O interessado na informação não pode pretender ser tutelado diante de uma situação de ignorância ilegítima, ou seja, quando puder conhecer a informação por seus próprios meios ou através de dispêndio de custos razoáveis3. A busca por informações só será dotada de sentido econômico caso estas tenham o potencial de evitar custos superiores àqueles inerentes à obtenção de informação. Por essa razão, a ordem jurídica impõe o dever de informar à parte que mais facilmente pode acessar a informação - como é o caso das companhias abertas, na hipótese da divulgação para o mercado, ou do árbitro, nas revelações que deve fazer para as partes. 

Em contratos paritários, o dever de informar de um contratante convive com o ônus de auto-informação do outro. O padrão de diligência em relação aos próprios interesses decorre tanto da autonomia privada quanto do critério da razoabilidade4. Assim, somente haverá dever de informar sobre circunstâncias que se estimem imprescindíveis para o aceite de determinada relação contratual e que não sejam facilmente acessadas pelo outro contratante5.

É linha de entendimento consolidada do STJ que “o franqueado não é consumidor de produtos ou serviços da franqueadora, mas aquele que os comercializa junto a terceiros, este sim, os destinatários finais” 6. Nesse aspecto, importa apontar que a Lei de Liberdade Econômica, aprovada em 2019, passou a prever que os contratos empresariais “presumem-se paritários e simétricos até a presença de elementos concretos que justifiquem o afastamento dessa presunção”.

Assim, o ônus de auto informação do franqueado deve seguir os parâmetros típicos de qualquer relação empresarial, o que, por consequência, tornam raros os casos em que o franqueado poderá alegar “desconhecimento legítimo” acerca dos custos e do funcionamento do procedimento arbitral.

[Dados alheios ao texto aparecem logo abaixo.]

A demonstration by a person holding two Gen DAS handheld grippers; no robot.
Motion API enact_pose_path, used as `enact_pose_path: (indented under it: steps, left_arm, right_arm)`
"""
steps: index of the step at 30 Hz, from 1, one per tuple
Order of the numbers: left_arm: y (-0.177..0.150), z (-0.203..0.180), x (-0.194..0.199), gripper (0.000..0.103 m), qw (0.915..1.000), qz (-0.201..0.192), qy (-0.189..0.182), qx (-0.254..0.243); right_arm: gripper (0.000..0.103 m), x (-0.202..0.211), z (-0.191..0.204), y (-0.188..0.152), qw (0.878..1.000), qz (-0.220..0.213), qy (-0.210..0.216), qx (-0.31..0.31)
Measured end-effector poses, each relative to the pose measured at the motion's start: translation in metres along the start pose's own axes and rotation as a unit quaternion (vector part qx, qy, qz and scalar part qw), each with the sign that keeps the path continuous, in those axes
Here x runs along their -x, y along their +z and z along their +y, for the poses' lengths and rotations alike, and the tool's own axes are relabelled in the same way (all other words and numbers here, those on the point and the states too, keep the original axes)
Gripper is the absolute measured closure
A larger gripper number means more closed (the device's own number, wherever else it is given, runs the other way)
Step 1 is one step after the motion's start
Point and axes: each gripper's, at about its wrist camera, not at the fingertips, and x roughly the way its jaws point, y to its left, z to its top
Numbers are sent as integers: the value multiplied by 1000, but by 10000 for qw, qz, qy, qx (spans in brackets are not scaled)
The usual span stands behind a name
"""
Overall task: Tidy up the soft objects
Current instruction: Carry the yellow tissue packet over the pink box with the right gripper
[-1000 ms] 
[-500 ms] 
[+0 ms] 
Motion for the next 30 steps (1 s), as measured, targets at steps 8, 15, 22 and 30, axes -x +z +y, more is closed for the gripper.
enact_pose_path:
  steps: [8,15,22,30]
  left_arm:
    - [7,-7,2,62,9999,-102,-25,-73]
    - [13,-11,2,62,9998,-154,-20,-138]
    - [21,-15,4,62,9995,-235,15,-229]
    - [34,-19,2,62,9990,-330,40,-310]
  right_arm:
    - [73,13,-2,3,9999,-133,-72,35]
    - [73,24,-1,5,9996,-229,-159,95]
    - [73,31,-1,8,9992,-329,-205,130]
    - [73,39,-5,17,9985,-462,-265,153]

Trata-se de informações normalmente públicas, de fácil acesso, e inseridas no âmbito do ônus de auto informação do contratante. 

Milita também em favor da inexistência de um dever de informar o “princípio da difusão suficiente7, segundo o qual se tem por fato sabido aquele que se apresenta com grande probabilidade de ser conhecido. Por essa razão, fatos de domínio público (como as custas de um procedimento arbitral e as consequências da opção pela arbitragem), cognoscíveis facilmente, intensificam o ônus de auto informação do contratante, não havendo razão para configuração de um dever informacional específico sobre esse fato. Nos casos analisados, bastava que as partes acessassem previamente à assinatura do contrato de franquia o site das instituições arbitrais referidas para tomar conhecimento das informações relevantes.

Dessa sorte, somente em casos excepcionais, em que o contrato de franquia é caracterizado como contrato de consumo, ou que as informações sobre a arbitragem não se encontrem facilmente disponíveis, que poderá haver a caracterização de um dever pré-contratual de alertar ao franqueado sobre as consequências da pactuação de cláusula compromissória. Assim, a regra geral é no sentido de não existência de um dever de informar do franqueador ao franqueado sobre as consequências da pactuação de cláusula compromissória. 

Na sequência, cabe averiguar as consequências da eventual violação do dever de informar pré-contratual, nos casos em que esse efetivamente é perquirível. A decisão da 1ª Câmara Reservada de Direito Empresarial do TJ/SP parece criar uma falsa simetria entre a não divulgação de informação e a invalidade da convenção de arbitragem. 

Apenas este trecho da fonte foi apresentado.